This article will contain the different advantages and disadvantages of having ants around. It will also tackle the proper way to get rid of overwhelming ant populations without harming them and their surroundings.

Advantages of Ants in Gardens

Should you preserve ants in your garden? Here are the advantages of having them around:

1. They Prey on Harmful Insects

Ants Prey on Harmful Insects

Ants eat many harmful insects that can infest your garden such as caterpillars, fleas, and termites. Ants provide natural pest control among other benefits.

They also consume insect eggs, which is especially beneficial since it stops insect populations from spreading and damaging your garden as well.

2. They Are Hardworking Decomposers

Ants are very hardworking decomposers. In fact, they speed up the natural decomposition process of dead insects, dead animals, and other organic matter by simply feeding on them.

There are also carpenter ants which get their name from the way their nests are built. This specie of ant excavate dead or diseased wood and make tunnels inside.

By tunneling their way through the wood to create nests, carpenter ants start off the decomposition process. Keep in mind that a carpenter ant bite is quite painful so you would not want to risk getting bitten.

The tunnels that they dig aid smaller decomposers, such as bacteria and fungi, to finish decomposing the wood.

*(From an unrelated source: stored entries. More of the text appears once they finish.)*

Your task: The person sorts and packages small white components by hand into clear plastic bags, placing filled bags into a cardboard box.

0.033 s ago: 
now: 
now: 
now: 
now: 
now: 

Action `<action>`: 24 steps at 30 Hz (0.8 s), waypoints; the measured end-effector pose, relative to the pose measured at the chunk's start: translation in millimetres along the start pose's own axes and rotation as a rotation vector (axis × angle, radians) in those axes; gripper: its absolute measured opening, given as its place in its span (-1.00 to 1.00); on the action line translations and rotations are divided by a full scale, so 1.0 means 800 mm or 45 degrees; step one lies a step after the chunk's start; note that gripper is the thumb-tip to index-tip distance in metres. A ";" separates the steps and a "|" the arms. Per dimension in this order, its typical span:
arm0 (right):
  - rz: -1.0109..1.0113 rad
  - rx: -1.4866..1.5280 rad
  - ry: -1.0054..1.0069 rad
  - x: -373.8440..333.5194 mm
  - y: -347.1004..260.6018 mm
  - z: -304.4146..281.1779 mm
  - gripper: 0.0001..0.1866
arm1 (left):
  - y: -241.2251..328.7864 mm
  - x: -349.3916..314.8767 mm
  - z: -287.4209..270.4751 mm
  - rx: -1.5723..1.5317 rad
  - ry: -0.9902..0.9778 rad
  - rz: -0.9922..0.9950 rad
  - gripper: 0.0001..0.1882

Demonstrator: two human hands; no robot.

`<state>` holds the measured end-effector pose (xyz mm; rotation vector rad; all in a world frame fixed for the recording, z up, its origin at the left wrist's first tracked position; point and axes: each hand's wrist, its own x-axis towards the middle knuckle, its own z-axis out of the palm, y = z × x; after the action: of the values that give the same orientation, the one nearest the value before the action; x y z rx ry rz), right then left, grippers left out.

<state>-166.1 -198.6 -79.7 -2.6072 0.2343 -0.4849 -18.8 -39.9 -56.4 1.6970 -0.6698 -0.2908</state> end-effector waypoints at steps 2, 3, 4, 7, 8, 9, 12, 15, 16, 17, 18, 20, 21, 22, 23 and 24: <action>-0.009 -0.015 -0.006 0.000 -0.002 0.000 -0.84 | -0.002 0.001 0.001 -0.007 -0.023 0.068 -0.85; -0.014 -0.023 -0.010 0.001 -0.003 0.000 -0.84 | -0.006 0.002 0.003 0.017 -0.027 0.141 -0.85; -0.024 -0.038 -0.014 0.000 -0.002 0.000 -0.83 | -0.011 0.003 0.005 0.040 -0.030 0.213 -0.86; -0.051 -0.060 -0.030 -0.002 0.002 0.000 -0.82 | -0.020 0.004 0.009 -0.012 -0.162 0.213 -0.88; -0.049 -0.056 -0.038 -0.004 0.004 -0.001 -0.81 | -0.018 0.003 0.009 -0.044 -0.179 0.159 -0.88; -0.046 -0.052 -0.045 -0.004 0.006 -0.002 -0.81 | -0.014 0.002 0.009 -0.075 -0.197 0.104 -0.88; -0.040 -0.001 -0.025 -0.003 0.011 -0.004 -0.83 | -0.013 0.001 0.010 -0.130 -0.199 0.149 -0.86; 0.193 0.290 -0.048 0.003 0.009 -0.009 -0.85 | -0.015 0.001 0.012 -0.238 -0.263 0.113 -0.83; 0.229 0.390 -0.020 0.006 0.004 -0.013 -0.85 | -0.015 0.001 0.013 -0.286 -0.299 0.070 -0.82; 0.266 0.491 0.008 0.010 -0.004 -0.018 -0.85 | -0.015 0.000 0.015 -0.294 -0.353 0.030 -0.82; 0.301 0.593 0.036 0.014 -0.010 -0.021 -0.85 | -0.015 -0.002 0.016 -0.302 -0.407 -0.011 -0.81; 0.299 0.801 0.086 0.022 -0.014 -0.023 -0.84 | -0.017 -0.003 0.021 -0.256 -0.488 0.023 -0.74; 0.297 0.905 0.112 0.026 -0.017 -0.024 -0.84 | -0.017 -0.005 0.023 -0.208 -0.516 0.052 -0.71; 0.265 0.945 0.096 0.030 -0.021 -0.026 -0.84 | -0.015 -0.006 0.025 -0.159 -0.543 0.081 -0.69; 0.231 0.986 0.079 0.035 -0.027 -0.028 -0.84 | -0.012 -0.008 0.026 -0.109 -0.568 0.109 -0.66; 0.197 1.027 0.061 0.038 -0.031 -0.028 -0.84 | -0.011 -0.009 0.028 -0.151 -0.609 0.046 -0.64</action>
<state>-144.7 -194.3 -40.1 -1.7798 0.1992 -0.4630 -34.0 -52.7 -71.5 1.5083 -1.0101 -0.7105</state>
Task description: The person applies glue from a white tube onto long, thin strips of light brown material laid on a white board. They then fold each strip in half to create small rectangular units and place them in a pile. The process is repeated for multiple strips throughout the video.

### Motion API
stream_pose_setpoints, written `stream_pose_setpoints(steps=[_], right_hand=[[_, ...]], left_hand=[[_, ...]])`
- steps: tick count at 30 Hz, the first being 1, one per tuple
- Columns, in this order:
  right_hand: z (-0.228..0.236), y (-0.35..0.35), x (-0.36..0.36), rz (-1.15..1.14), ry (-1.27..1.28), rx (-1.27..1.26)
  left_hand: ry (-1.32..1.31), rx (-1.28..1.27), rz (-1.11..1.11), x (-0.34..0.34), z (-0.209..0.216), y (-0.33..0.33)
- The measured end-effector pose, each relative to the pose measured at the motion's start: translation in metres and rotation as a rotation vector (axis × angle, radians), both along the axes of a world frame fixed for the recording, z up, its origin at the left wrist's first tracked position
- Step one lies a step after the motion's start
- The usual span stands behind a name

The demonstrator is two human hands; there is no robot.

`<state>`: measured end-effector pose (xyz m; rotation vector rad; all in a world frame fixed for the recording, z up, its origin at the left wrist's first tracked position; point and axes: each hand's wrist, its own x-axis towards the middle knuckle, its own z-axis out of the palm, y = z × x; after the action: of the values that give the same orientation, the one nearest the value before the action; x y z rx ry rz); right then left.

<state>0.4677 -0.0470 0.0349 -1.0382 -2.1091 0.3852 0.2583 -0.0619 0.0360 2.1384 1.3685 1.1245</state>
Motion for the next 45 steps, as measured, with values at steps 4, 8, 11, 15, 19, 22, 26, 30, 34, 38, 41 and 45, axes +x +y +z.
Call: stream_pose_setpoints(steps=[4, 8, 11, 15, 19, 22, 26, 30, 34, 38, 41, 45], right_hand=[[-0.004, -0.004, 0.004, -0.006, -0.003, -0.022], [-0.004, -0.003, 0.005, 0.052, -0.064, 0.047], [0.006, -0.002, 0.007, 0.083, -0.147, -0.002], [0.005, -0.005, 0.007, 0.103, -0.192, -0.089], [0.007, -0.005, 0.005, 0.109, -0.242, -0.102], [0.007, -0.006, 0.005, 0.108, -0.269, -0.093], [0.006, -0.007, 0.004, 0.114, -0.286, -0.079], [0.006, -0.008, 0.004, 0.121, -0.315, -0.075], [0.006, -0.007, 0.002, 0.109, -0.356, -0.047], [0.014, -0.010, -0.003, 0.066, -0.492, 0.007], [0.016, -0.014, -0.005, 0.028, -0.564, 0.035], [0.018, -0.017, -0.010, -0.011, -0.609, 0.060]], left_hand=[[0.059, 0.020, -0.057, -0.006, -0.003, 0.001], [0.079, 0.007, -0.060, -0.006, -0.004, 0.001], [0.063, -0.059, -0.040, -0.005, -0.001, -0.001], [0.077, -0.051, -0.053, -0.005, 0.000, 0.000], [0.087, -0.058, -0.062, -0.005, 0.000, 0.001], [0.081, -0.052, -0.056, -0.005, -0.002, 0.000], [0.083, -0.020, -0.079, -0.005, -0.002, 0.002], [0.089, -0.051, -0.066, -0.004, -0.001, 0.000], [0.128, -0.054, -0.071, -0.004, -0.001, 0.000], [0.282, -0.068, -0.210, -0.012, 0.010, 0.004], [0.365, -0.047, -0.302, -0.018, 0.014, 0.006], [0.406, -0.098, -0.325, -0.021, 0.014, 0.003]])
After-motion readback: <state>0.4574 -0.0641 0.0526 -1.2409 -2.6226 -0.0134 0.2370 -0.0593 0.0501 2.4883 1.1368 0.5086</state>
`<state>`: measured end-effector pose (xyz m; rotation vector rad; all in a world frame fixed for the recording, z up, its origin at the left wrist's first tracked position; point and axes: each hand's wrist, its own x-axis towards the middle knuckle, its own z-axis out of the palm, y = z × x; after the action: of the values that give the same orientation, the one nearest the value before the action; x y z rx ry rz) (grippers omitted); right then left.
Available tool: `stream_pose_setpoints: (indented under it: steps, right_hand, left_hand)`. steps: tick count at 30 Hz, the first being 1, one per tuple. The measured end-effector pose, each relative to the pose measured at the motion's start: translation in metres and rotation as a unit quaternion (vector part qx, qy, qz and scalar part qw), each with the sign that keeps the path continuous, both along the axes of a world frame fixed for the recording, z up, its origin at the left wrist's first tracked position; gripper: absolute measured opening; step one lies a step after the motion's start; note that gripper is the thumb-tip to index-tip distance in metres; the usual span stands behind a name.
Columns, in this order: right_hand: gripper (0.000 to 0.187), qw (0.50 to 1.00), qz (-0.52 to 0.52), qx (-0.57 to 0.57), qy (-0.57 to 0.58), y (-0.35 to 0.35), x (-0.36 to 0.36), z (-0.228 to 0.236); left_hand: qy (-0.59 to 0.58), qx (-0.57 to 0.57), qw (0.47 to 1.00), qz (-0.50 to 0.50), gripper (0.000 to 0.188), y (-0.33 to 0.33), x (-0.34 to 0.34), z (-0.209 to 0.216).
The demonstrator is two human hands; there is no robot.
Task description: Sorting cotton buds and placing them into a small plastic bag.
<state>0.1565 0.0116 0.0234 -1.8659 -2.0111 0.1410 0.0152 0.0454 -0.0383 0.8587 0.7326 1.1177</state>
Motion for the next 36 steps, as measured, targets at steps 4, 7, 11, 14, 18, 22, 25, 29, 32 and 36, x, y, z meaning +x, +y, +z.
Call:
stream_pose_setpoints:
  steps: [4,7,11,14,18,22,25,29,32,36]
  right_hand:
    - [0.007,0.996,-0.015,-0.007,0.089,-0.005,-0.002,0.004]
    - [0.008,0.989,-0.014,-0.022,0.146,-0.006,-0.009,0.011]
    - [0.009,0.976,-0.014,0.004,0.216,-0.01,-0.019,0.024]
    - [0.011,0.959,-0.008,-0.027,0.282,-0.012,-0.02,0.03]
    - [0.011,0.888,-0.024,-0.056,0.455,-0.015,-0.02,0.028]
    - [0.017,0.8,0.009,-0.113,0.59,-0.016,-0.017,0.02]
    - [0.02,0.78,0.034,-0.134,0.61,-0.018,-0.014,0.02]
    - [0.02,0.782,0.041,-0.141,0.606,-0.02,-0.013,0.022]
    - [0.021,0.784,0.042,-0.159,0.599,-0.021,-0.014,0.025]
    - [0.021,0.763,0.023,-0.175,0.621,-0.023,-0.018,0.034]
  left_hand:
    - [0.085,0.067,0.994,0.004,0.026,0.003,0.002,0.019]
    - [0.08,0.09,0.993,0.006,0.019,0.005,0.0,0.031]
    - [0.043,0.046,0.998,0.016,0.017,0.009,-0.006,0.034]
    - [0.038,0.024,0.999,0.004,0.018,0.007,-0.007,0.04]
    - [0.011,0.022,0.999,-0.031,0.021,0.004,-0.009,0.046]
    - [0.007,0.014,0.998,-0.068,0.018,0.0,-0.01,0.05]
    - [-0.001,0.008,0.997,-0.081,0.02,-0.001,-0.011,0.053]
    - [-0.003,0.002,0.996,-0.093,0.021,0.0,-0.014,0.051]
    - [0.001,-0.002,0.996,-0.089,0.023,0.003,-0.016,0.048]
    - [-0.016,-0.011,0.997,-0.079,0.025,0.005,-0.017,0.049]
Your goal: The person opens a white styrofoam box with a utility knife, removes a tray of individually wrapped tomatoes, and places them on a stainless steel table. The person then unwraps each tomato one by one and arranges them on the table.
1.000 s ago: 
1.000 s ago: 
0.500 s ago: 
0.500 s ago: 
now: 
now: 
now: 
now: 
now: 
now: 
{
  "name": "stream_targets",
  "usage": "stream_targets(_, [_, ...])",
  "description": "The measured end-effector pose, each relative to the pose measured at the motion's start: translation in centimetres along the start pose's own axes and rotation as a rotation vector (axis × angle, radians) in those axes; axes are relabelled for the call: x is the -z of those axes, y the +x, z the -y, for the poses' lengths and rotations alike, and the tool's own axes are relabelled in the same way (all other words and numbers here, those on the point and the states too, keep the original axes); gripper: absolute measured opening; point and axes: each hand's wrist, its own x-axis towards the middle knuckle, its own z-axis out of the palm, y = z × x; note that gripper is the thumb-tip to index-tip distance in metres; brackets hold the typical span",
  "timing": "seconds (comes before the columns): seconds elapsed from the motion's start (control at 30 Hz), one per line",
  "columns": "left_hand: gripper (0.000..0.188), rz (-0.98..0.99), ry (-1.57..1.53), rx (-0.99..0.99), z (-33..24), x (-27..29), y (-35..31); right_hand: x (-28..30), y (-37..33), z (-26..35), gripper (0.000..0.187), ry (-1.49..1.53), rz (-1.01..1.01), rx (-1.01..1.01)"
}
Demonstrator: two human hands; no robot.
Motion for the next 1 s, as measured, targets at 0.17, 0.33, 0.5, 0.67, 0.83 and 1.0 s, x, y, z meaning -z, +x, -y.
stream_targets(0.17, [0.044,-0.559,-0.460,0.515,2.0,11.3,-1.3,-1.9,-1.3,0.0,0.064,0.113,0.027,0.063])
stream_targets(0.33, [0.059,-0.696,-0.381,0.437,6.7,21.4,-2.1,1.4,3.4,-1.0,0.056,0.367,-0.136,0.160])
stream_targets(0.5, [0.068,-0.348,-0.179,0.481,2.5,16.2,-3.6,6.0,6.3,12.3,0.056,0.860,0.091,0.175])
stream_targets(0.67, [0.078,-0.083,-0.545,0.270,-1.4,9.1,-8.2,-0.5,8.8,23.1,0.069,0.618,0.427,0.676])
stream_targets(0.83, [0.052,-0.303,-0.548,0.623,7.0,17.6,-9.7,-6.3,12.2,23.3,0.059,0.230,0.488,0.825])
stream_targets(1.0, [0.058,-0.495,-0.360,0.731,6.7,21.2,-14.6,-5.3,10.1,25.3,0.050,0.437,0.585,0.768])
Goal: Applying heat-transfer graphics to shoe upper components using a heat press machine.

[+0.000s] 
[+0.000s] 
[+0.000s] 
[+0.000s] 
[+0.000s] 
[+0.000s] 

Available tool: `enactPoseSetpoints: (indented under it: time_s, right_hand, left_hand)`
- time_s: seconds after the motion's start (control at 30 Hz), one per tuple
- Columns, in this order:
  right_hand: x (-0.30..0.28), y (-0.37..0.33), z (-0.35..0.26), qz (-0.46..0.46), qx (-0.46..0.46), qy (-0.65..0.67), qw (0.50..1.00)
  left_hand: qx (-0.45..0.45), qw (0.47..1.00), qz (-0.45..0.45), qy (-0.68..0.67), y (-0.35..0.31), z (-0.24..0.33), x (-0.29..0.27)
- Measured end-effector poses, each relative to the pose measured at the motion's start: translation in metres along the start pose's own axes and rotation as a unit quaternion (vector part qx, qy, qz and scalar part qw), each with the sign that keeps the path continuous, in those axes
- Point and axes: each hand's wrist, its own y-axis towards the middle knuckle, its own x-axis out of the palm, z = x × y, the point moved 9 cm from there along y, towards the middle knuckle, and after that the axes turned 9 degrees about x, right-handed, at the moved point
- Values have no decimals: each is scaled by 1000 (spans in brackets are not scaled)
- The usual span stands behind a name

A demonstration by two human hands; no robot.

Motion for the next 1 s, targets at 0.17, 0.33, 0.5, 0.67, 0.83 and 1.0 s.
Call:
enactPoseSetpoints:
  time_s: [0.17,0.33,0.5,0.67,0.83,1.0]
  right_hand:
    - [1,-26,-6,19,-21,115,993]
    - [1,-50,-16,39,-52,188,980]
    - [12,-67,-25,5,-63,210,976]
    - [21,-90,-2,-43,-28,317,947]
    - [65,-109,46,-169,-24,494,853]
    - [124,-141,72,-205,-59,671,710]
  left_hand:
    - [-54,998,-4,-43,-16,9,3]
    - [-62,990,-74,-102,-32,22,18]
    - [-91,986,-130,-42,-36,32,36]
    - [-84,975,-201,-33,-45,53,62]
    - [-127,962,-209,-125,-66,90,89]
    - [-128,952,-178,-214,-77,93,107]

3. They Aid in Pollination

Ants Aid in Pollination

Ants are able to pollinate as they move from plant to plant in search of ant food. They are also very efficient in spreading seeds as they feed on the outer shells but leave the inside intact, dispersing it effectively to the garden soil.

4. They Help Improve Soil Quality

Ants improve soil quality, as they dig tunnels in the ground to build their nests. This process aids soil aeration, allowing oxygen and water to permeate into deeper layers and reach plant roots much more efficiently.

With their activities, they also bring pebbles to the surface, which makes the soil finer-grained.

Ants also improve fertility, as some of the insects and plant leaves they bring into their nests end up decomposing and enriching the soil with important nutrients.

As a vital part of the ecosystem, they distribute nutrients throughout the garden soil and help in carrying out other natural processes.

5. They Aid in Ecosystem Diversity

Ants Aid in Ecosystem Diversity

Ants are part of the natural food web and as much as they prey on smaller insects, they are also the food of bigger predators such as birds, frogs, and mammals.

The presence of ants will naturally attract predators to thrive in your garden. This will improve the area’s diversity and ultimately benefit the whole ecosystem.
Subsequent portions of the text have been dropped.